EMS: It is used for relaxation of muscle spasm, increase of local blood flow circulation, prevention of disuse atrophy, muscle re-education, maintaining or increasing range of motion, and immediate post-surgical stimulation of calf muscles to prevent venous thrombosis

Device Description

Not Found

AI/ML Overview

The provided document is an FDA 510(k) clearance letter for a TENS&EMS STIMULATOR device.
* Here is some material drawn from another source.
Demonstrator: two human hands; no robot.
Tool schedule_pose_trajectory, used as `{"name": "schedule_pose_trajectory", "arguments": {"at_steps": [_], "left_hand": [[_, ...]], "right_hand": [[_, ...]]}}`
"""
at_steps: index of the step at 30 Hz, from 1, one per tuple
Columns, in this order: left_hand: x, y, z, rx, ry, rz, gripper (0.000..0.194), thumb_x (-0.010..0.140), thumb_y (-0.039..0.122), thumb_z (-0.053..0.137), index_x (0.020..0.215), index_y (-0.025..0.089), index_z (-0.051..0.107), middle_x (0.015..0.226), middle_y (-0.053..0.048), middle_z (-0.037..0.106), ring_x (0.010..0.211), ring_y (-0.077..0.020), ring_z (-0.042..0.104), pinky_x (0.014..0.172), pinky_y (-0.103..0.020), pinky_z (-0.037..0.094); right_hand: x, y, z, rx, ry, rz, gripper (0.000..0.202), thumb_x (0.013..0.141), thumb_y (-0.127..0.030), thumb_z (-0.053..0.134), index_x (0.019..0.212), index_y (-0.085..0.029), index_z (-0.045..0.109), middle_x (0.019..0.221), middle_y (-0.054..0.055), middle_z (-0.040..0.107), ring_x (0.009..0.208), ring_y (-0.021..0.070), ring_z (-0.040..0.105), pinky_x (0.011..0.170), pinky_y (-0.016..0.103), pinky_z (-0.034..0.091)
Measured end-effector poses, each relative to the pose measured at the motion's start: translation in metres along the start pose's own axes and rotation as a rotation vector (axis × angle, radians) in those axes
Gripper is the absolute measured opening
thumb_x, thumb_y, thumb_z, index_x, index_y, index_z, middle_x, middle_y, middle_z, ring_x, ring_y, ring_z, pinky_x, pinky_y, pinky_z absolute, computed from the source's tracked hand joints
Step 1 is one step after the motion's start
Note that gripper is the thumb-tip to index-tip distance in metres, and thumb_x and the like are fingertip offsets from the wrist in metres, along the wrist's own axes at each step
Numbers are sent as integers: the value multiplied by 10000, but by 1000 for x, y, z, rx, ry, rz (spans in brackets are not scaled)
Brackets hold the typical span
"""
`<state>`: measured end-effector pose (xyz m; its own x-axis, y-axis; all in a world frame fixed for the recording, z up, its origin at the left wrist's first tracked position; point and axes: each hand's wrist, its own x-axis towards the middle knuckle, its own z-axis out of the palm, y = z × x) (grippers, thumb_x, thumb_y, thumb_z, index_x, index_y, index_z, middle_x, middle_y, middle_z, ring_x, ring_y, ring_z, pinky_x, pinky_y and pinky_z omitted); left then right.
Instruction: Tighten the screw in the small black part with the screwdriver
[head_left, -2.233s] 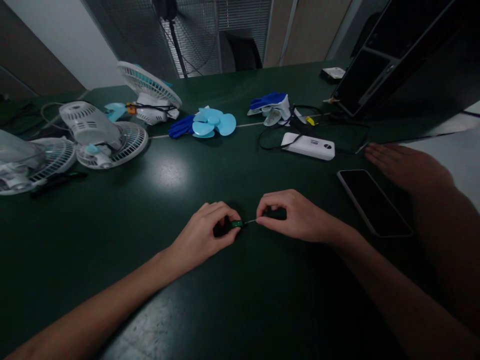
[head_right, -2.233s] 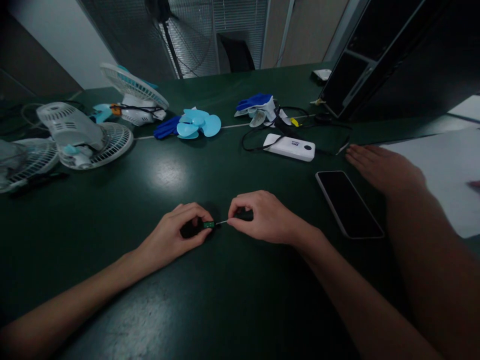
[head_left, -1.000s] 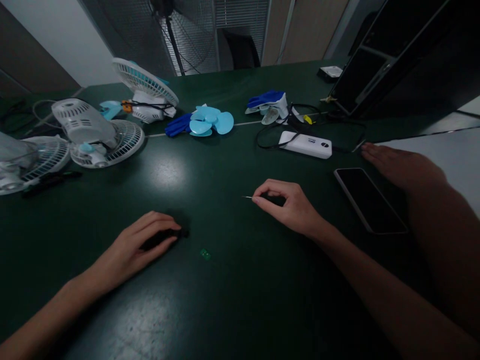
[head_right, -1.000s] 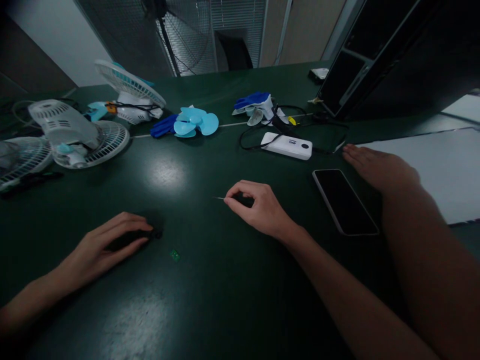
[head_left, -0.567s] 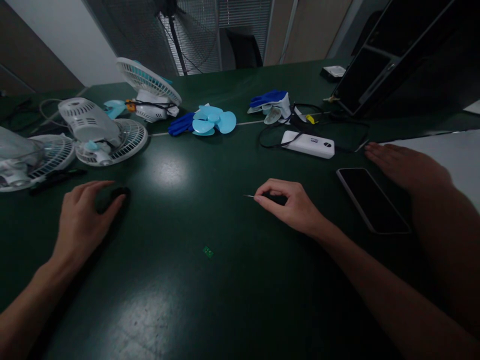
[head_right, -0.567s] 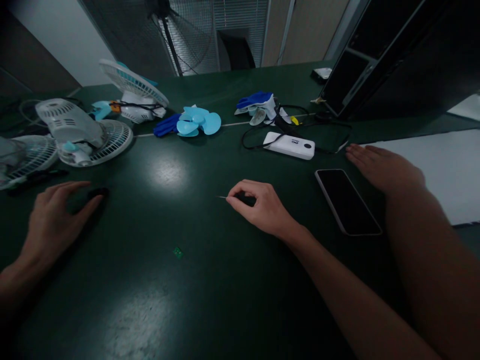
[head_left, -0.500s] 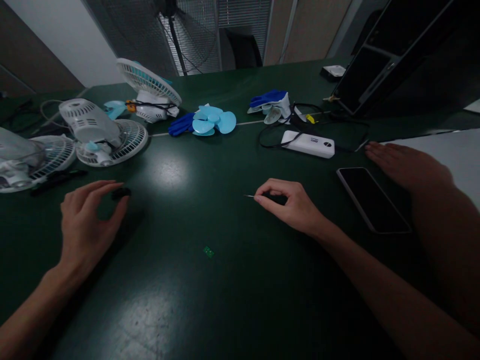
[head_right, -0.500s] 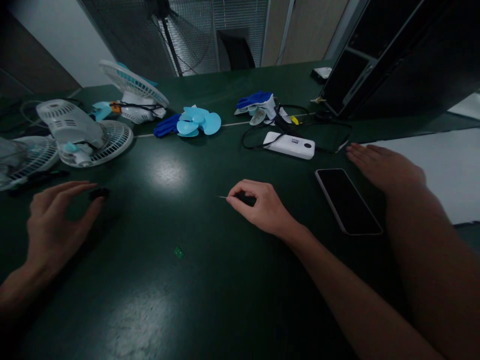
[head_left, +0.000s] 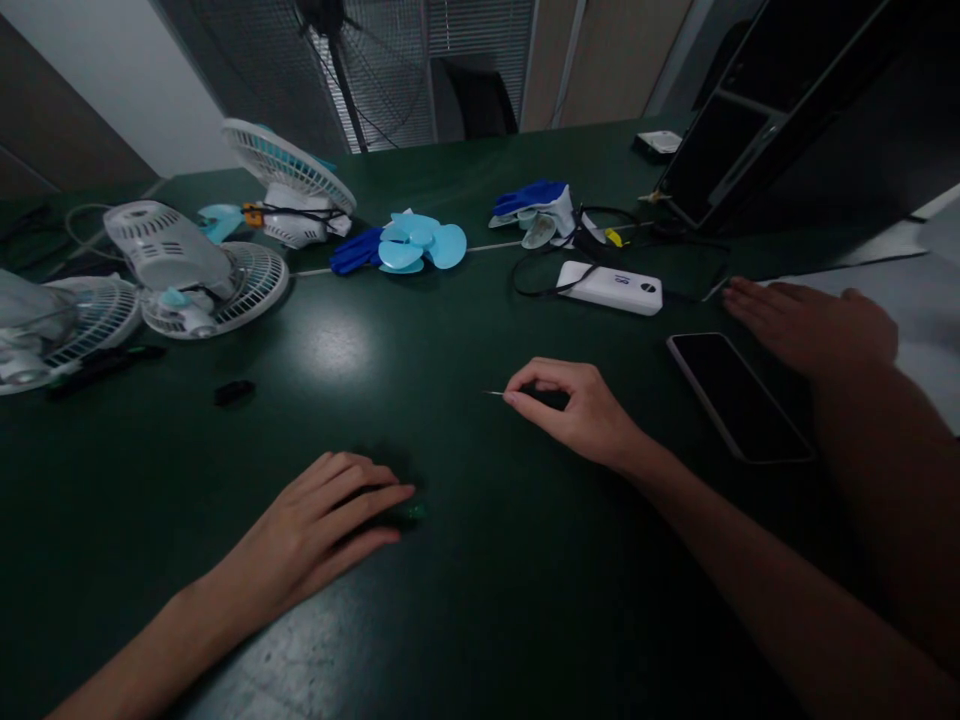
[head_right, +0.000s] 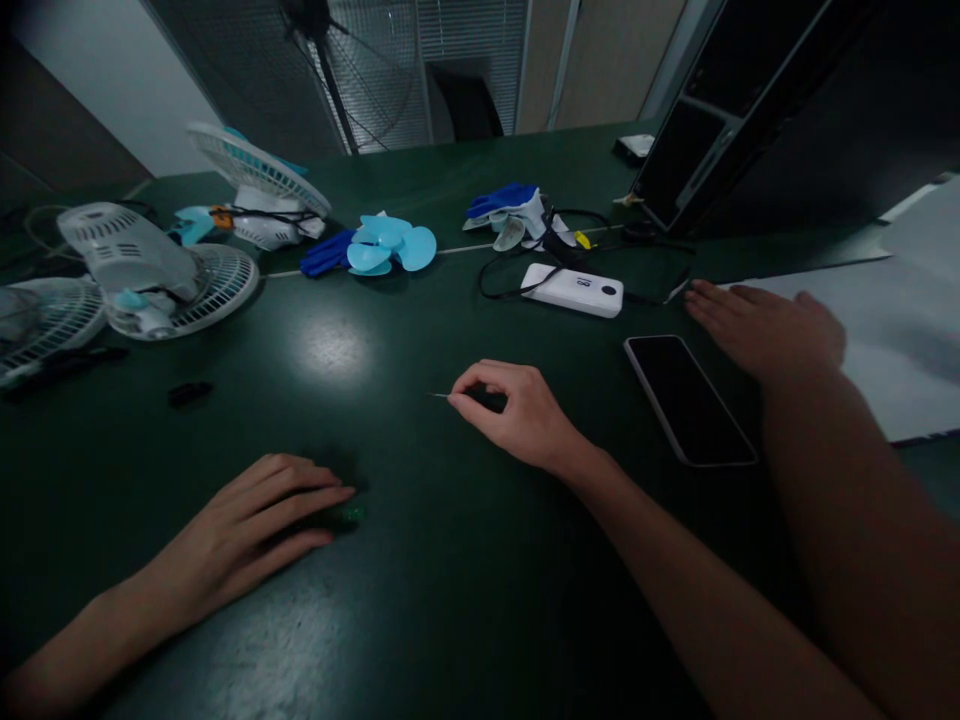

It does not contain any information about acceptance criteria, device performance studies, sample sizes, expert qualifications, or ground truth establishment relevant to the performance of a medical device.

The letter primarily covers:

  • Device Name: TENS&EMS STIMULATOR (Models: KRES-100D, KRES-1010, KRES-1020, KRES-1080)
  • Regulation Number and Name: 21 CFR 882.5890, Transcutaneous Electrical Nerve Stimulator For Pain Relief
  • Regulatory Class: Class II
  • Product Codes: NUH, NGX, IPF
  • Substantial Equivalence Determination: The FDA has determined the device is substantially equivalent to legally marketed predicate devices.
  • General Controls Provisions: Mentions requirements for registration, listing, good manufacturing practice, labeling, and prohibitions against misbranding and adulteration.
  • Indications for Use: Detailed descriptions of TENS and EMS functions for pain relief, muscle spasm relaxation, blood flow circulation, muscle re-education, etc.
  • Prescription/Over-The-Counter Use: X Over-The-Counter Use.

Therefore, I cannot fulfill your request to describe the acceptance criteria and the study that proves the device meets the acceptance criteria, as this information is not present in the provided text.

A 510(k) clearance letter indicates that the FDA has reviewed the manufacturer's submission and found the device to be substantially equivalent to a predicate device. The detailed performance data and the specific studies conducted to demonstrate this equivalence (like clinical trials or performance testing against acceptance criteria) are part of the manufacturer's 510(k) submission, which is not included in this public clearance letter.

§ 882.5890 Transcutaneous electrical nerve stimulator for pain relief.

(a)
Identification. A transcutaneous electrical nerve stimulator for pain relief is a device used to apply an electrical current to electrodes on a patient's skin to treat pain.(b)
Classification. Class II (performance standards).